■ Raw data
^^^^^^^^
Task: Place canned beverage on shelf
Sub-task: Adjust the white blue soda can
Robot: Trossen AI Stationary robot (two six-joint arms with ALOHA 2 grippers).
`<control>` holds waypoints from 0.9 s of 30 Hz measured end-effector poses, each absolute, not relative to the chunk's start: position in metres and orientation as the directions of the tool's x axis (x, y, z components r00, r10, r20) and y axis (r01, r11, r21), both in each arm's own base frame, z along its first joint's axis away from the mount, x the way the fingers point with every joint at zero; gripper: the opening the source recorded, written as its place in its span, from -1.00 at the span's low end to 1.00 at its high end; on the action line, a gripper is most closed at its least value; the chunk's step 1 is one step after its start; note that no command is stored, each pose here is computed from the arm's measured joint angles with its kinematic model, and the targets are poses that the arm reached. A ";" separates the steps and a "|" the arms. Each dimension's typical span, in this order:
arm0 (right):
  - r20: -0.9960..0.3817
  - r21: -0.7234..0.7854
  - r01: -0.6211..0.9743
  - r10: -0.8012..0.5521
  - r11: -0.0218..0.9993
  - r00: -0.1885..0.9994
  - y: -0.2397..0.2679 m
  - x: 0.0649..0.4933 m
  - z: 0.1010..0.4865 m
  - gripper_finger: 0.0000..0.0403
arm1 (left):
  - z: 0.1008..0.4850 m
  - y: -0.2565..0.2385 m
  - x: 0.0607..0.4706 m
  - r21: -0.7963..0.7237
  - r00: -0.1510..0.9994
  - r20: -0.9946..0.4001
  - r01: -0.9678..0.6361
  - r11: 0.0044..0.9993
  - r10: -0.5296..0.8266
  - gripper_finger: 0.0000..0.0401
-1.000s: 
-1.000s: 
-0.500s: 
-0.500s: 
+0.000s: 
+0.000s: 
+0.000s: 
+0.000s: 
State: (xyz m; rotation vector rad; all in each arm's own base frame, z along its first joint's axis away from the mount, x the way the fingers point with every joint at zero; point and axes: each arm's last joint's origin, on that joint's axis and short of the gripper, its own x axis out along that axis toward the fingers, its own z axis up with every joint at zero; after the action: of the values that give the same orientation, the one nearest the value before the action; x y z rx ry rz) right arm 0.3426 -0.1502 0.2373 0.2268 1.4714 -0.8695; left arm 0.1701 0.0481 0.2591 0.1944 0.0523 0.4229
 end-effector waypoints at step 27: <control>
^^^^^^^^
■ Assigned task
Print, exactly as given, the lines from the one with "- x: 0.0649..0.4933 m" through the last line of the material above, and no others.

■ Response box
  - x: 0.0649..0.4933 m
  - z: 0.1010..0.4865 m
  - gripper_finger: 0.0000..0.0403
arm1 (left):
  - z: 0.1008..0.4850 m
  - y: -0.2565..0.2385 m
  - x: 0.0607..0.4706 m
  - r21: -0.7963..0.7237
  - r00: -0.1510..0.9994
  - r20: -0.9946..0.4001
  - r01: -0.9678..0.6361
  - r11: 0.0044..0.9993
  - r10: -0.5296..0.8266
  - gripper_finger: 0.0000..0.0401
-1.000s: 
-1.000s: 
-0.500s: 
-0.500s: 
+0.000s: 
+0.000s: 
+0.000s: 
+0.000s: 
State: (xyz m; rotation vector rad; all in each arm's own base frame, z along its first joint's axis away from the mount, x the way the fingers point with every joint at zero; point and axes: each arm's last joint's origin, on that joint's axis and short of the gripper, its own x axis out along that axis toward the fingers, its own z axis up with every joint at zero; after the action: of the values that give the same orientation, the one nearest the value before the action; x y z rx ry rz) right arm 0.3426 -0.1502 0.2373 0.2268 1.4714 -0.8695; left arm 0.1701 0.0481 0.2591 0.1944 0.0523 0.4229
 end-effector waypoints at step 27: <control>

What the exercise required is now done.